Understand the reverse mortgage or real estate pension

Your own four walls are one of the safest and best investment forms, saving you the lease for life. But thanks to reverse mortgage offers – to German “reverse mortgages” or real estate pension – the property can be used even more effectively in old age.

What is a reverse mortgage?

What is a reverse mortgage?

Anyone who lives in their own apartment or in their own house, enjoys a great advantage, since the rent is eliminated. But actually, the house does not work for you, because in the event of death, you leave a valuable object without having properly used its value.

With this consideration, the question arises, how to make the money liquid again, which is bound in brick and mortar.

Reverse mortgage or reverse mortgages are models that make the property money again without having to sell or leave your four walls,

In essence, you get from a financial service provider a mortgage on the house, which can be used as an additional pension. This mortgage is not paid in one amount, but usually monthly, so that the liabilities to the credit institution gradually build up. Variations also allow larger immediate payments to finance, for example, modernization or renovation work.

If the borrower dies, the bank can meet its claims arising from the sale of the property. Of course, the heirs get the chance to acquire the object by replacing or taking over the loan of the deceased. However, they can not be forced to do so. Seniors therefore need not be afraid to financially burden their offspring.

How much money do you get at a reverse mortgage?

How much money do you get at a reverse mortgage?

First of all, it is interesting to see how much money the borrower can get for a reverse mortgage. The amount paid out depends on the value of the property and the age or life expectancy of the borrower.

The starting point is the current value of the property. In the next step, the development of the local real estate market over the desired term is estimated. Since these are usually longer maturities, the first caveats are taken here to counteract risks in assessing market developments.

The second basic factor is the duration of the reverse mortgage. Since the payments are to flow to the borrower for life, it has to be determined how long that is on average. Therefore, the older a borrower is, the higher the loan amount can be.

How long a reverse mortgage should run defines the amount of the payout. Basically, the official mortality tables from the insurance industry are used to estimate the remaining life expectancy.

These years and months are then allocated to the calculated value of the property and calculate the provisional amount of the payment. It sounds unlovely, but it is quite natural: the older a person gets, the lower his life expectancy will be.

Agreement with any heirs makes sense

Agreement with any heirs makes sense

Before you decide on the real estate pension or reverse mortgage, you should also discuss this with the heirs. The fact is, the property is silvered in old age, which also reduces the genetic makeup.

However, the heirs can not be required to replace the loan. You can do that if you want. If there is no interest in taking over and paying off the deceased’s loan, the credit institution must satisfy its claims arising from the sale of the property.

With regard to hereditary material, the topic inheritance tax should also be considered. A perhaps interesting way around this tax is the sale of the property, for example to the heirs. The keyword here is life annuity and will be discussed in detail on our sister site umkehrhypotheken.com.

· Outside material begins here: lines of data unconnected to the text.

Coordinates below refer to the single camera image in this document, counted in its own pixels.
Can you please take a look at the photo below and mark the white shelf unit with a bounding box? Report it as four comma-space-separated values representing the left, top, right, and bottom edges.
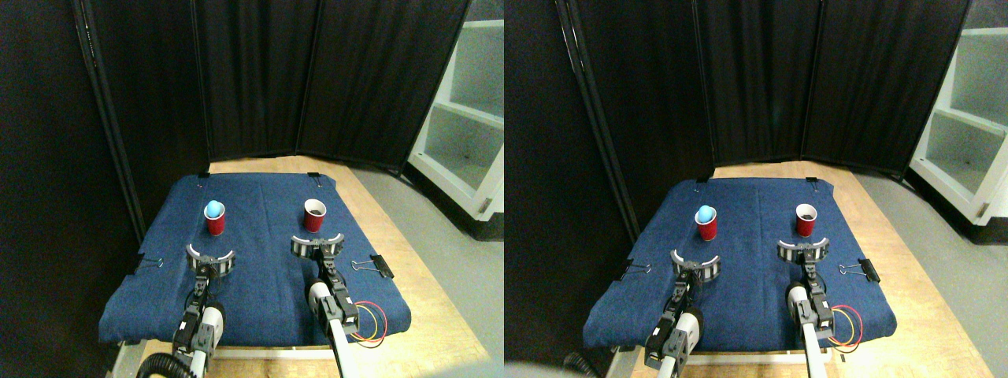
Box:
407, 20, 505, 221
908, 28, 1008, 227

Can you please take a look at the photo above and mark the red cup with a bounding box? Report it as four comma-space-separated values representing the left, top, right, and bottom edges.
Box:
795, 203, 818, 238
695, 206, 719, 241
204, 202, 227, 236
304, 199, 328, 233

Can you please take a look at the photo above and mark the black ribbed hose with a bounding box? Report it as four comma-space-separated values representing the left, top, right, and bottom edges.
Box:
563, 353, 603, 378
135, 353, 194, 378

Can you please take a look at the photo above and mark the red wire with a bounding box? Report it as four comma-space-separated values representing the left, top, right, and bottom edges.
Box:
831, 306, 865, 353
354, 302, 389, 349

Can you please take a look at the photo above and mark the dark blue cloth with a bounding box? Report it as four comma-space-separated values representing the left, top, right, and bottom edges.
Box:
98, 170, 413, 347
583, 175, 898, 352

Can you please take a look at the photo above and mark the yellow wire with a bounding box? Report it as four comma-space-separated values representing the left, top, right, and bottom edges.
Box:
832, 313, 858, 346
354, 309, 381, 342

Dissemination and awareness of the reverse mortgage

Dissemination and awareness of the reverse mortgage

The business model is not very common in Germany. While in the United Kingdom and the United States this possibility is used regularly to supplement the pension, in Germany both the seniors and many banks are still struggling with the concept of a reverse mortgage.

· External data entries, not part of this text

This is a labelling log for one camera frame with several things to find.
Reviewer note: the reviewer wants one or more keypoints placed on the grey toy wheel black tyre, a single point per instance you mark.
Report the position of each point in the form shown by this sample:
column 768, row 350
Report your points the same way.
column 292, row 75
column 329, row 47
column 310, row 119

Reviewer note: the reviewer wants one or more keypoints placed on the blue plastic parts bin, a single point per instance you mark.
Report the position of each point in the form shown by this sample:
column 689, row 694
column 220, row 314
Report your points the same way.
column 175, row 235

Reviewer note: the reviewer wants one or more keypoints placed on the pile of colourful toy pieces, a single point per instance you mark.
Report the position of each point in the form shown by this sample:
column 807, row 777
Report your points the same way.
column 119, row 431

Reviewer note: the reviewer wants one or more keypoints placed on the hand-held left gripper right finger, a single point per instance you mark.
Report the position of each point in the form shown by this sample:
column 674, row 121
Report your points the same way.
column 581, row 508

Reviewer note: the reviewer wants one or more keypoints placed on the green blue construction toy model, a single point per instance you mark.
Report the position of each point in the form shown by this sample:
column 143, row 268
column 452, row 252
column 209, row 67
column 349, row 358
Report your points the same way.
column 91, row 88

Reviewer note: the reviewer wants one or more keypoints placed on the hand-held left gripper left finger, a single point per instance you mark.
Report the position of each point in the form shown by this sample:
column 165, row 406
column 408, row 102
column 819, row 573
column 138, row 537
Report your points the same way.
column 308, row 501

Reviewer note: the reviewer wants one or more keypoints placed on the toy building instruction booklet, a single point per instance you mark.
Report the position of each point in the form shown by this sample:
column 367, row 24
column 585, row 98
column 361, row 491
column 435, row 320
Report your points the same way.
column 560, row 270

Therefore, this loan is not cheap. From a borrower’s point of view, the fact that the bank has above all to hedge the risk of longevity and a real estate market that is difficult to calculate must make matters worse. This leads to discounts and increases the interest rate of the reverse mortgage.

Conclusion on the reverse mortgage:

Conclusion on the reverse mortgage:

A reverse mortgage, real estate or reverse mortgage is a proven way for the senior to supplement the pension. Month after month, funds from the property flow back to the one who also generated the property. After the death of the borrower, his heirs can take over the reverse mortgage, but they do not have to.

An analysis of your situation is hardly possible without an expert because of the various security features. Take advantage of our free service and inform yourself without obligation.